For Athens sweethearts Hope For Agoldensummer, the concept of a “folk band” is fluid. The band plays on cheap, easily accessible instruments like guitar and singing saw; they’ll occasionally reframe popular mainstream songs into their own style; and the songs tackle common, relatable themes like love, loss and struggle. So while it may not match up to a purist’s definition of “folk,” Hope For Agoldensummer is a band for the folks. The group’s second album Ariadne Thread, released independently last December, only solidifies that position.
Hope For Agoldensummer played its debut show in late 2002. Singer/songwriter/multi-instrumentalist Claire Campbell formed the band after the split of former act Claire & Bain’s Maple Yum-Yum, a duo with Athens songwriter Bain Mattox. She recruited sister Page Campbell and Atlanta buddy Deb Davis, as well as cellist Will Taylor and percussionist Jamie Shepard, and the lineup solidified in 2003.
It didn’t take long for the band’s handcrafted, earthy folk laments—Hope For Agoldensummer has referred to itself as a “junkyard gospel”—to find a niche, though, and the band’s lineup solidified the following year. A number of intimate gigs and the charming sisterly interplay between main vocalists Claire and Page Campbell won over local listeners.
The band’s debut I Bought A Heart Made of Art in the Deep, Deep South was released in 2004, with shows in Athens and Atlanta strongly attended by passionate fans keen on the drama and emotional sweep of the band’s tunes. The band has won the Flagpole Athens Music Award for best folk band several times, and was featured on the Athens alt-weekly’s cover early in its career.
Looking to capitalize on the momentum of the mid-decade, Hope For Agoldensummer set out to record its second album, but that’s when things got difficult. Recording began in 2005 with local engineer David Barbe at his Chase Park Transduction studios. The Campbell sisters, guitarist/songwriter Deb Davis, cellist Will Taylor and percussionist Jamie Shepard tackled the songs at hand with vigor and excitement.
“As soon as the first album came out we were already talking about the next one,” says Page Campbell, “because at that point everybody was writing songs and we were talking about what we wanted to be on the next one, having ideas about recording experiments we wanted to try, stuff like that.

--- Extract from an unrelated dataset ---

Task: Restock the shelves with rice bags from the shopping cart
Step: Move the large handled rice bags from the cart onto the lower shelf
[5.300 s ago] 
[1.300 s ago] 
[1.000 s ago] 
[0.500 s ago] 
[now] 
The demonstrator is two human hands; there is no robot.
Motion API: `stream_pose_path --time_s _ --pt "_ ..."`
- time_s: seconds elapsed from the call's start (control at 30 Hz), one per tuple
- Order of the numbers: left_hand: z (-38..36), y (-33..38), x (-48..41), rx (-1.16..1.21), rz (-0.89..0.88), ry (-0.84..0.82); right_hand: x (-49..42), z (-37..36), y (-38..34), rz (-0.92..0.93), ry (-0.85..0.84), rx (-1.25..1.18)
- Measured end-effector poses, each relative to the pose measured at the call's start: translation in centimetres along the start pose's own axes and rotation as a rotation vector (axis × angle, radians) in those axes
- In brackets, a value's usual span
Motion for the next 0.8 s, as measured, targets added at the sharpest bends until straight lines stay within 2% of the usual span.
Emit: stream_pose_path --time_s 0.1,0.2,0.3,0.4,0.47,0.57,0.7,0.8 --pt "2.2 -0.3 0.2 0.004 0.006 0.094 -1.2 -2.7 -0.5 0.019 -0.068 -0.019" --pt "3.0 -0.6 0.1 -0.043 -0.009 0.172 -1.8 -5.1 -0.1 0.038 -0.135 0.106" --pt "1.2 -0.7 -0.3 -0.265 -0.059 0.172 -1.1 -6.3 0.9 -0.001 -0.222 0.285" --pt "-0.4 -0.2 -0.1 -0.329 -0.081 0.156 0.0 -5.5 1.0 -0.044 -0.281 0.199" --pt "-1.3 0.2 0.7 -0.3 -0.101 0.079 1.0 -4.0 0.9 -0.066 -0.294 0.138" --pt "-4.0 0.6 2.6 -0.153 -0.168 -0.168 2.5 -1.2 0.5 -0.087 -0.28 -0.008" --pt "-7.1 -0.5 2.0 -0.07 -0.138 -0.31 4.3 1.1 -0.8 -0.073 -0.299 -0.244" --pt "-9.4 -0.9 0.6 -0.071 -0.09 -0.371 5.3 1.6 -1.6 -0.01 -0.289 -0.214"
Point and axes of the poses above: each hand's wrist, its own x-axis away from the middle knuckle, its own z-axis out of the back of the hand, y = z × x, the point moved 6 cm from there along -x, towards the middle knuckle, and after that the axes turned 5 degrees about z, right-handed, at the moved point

We got through a few months and had probably seven songs done.”
During the sessions, though, Taylor left the band and requested that Hope For Agoldensummer leave his cello parts off the final recordings. Shortly thereafter, Shepard also left the band.
The remaining three women reconvened, but before they had much of a chance to reassess the situation, they had to head out on an already-booked tour. Rather than canceling those dates during the time of turmoil, the Campbell sisters and Davis decided to give the trio configuration a shot, and that brief tour to Texas boosted confidence in the band’s ability to continue.
“We weren’t really sure what was going to happen,” says Claire, “but it turned out great. I mean, it was definitely a little weird at first, and at shows people kept asking ‘Where’s Will? Where’s Jamie?’ but yeah, it worked out.”
The band returned from tour and after scrapping everything from the Chase Park sessions except for a few guitar and vocal tracks, Hope For Agoldensummer relocated to Athens producer/engineer Andy Baker’s home studio (known affectionately around Athens as The Bakery), re-recording some songs, abandoning others and coming up with some brand-new numbers.
And oddly enough, stripping down the band’s lineup to a trio allowed for more flexibility while recording, says the band, who invited a number of Athens and Atlanta musicians to stop by and lay down a wide variety of sounds.
What makes Ariadne Thread so enchanting is that at times it feels less like a collection of songs and more like a collection of ideas—a roadmap that points in various directions certain songs could take. The band’s live show backs this up, with the Campbells and Davis switching back and forth on instruments as the songs demand, and what at one show could be presented as a quiet, intimate ballad at another becomes a rousing singalong.
Ariadne Thread is a departure from the woozy sway and martial up-and-at-’ems of Heart of Art. The band utilizes some more minimal, acoustic numbers and plays around with song structure more than ever before. It’s both a backporch burner and a bedroom bawler, and the group sprinkles small musical moments and flourishes throughout. In short, it comes across as a whole work rather than just a collection of songs.
Hope For Agoldensummer assembled 2,000 copies of the album by hand, weaving gold ribbons and threads and extensively illustrated liner notes into the packaging, which contains drawings and paintings by band members and a short story written by Wallace Cochran, a Campbell cousin and member of Kansas band Drakkar Sauna. The band also has commissioned an Athens artist/bookmaker to create a limited edition of 50 hardbound copies of the book and album.
“We had the chance to go back and revise,” says Page, “and with [Heart of Art], we didn’t do that much. I think a lot of people want that opportunity. Of course, it’s only incidental that we had as much time to work on it… if the other two members hadn’t quit, the album would probably have been done and out for a while now, but it wouldn’t have been as good as it is now, only because it’d have been something else. The energy would’ve been completely different. I kind of think of this as our third album.”